With the images removed, repeat the data below exactly.
<<<<
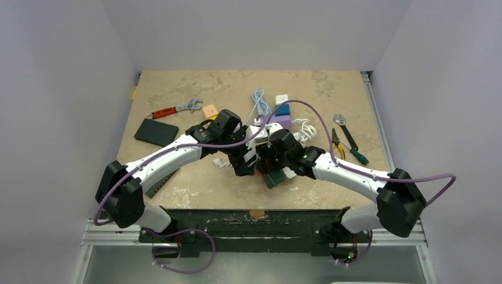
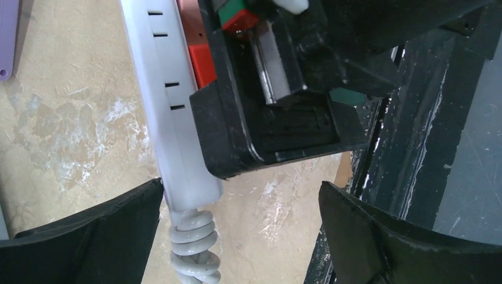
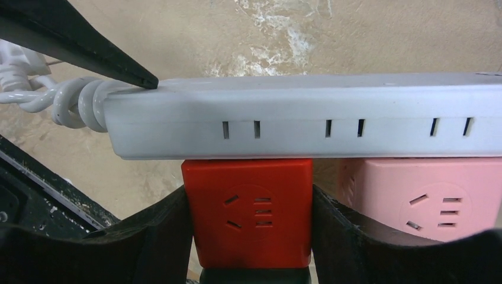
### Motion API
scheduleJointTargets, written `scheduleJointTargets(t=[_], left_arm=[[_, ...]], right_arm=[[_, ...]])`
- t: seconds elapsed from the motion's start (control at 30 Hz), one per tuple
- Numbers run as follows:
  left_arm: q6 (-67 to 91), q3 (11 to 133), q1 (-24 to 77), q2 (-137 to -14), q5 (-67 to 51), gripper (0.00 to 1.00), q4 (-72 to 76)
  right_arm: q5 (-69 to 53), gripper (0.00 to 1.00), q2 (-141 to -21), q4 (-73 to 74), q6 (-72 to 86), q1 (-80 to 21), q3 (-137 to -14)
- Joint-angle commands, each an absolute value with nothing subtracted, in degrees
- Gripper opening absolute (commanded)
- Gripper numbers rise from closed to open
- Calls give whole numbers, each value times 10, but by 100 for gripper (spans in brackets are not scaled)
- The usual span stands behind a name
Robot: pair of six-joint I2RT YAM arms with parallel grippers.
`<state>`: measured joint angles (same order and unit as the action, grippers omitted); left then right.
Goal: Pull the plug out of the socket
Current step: Remove the plug from the socket.
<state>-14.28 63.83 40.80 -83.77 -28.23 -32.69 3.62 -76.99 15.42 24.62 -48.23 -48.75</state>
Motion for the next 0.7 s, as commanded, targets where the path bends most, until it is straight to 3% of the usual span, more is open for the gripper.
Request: scheduleJointTargets(t=[0.0,0.33,0.5,0.67], left_arm=[[-168,626,409,-812,-325,100,-317],[-164,591,389,-819,-223,98,-233],[-142,608,322,-809,-270,99,-231],[-147,612,332,-801,-307,100,-240]], right_arm=[[2,0,-764,60,245,-477,-548],[-27,0,-739,59,249,-474,-533],[-34,0,-718,65,253,-469,-521],[-51,0,-728,64,262,-465,-537]])
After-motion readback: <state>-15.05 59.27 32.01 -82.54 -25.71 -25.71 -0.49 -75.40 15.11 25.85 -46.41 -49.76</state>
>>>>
▶ Solution to this task:
### Motion API
scheduleJointTargets, written `scheduleJointTargets(t=[_], left_arm=[[_, ...]], right_arm=[[_, ...]])`
- t: seconds elapsed from the motion's start (control at 30 Hz), one per tuple
- Numbers run as follows:
  left_arm: q6 (-67 to 91), q3 (11 to 133), q1 (-24 to 77), q2 (-137 to -14), q5 (-67 to 51), gripper (0.00 to 1.00), q4 (-72 to 76)
  right_arm: q5 (-69 to 53), gripper (0.00 to 1.00), q2 (-141 to -21), q4 (-73 to 74), q6 (-72 to 86), q1 (-80 to 21), q3 (-137 to -14)
- Joint-angle commands, each an absolute value with nothing subtracted, in degrees
- Gripper opening absolute (commanded)
- Gripper numbers rise from closed to open
- Calls give whole numbers, each value times 10, but by 100 for gripper (spans in brackets are not scaled)
- The usual span stands behind a name
Robot: pair of six-joint I2RT YAM arms with parallel grippers.
`<state>`: measured joint angles (same order and unit as the action, grippers omitted); left then right.
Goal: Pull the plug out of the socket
Current step: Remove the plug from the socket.
<state>-14.28 63.83 40.80 -83.77 -28.23 -32.69 3.62 -76.99 15.42 24.62 -48.23 -48.75</state>
Motion for the next 0.7 s, as commanded, targets where the path bends most, until it is straight to 3% of the usual span, more is open for the gripper.
Request: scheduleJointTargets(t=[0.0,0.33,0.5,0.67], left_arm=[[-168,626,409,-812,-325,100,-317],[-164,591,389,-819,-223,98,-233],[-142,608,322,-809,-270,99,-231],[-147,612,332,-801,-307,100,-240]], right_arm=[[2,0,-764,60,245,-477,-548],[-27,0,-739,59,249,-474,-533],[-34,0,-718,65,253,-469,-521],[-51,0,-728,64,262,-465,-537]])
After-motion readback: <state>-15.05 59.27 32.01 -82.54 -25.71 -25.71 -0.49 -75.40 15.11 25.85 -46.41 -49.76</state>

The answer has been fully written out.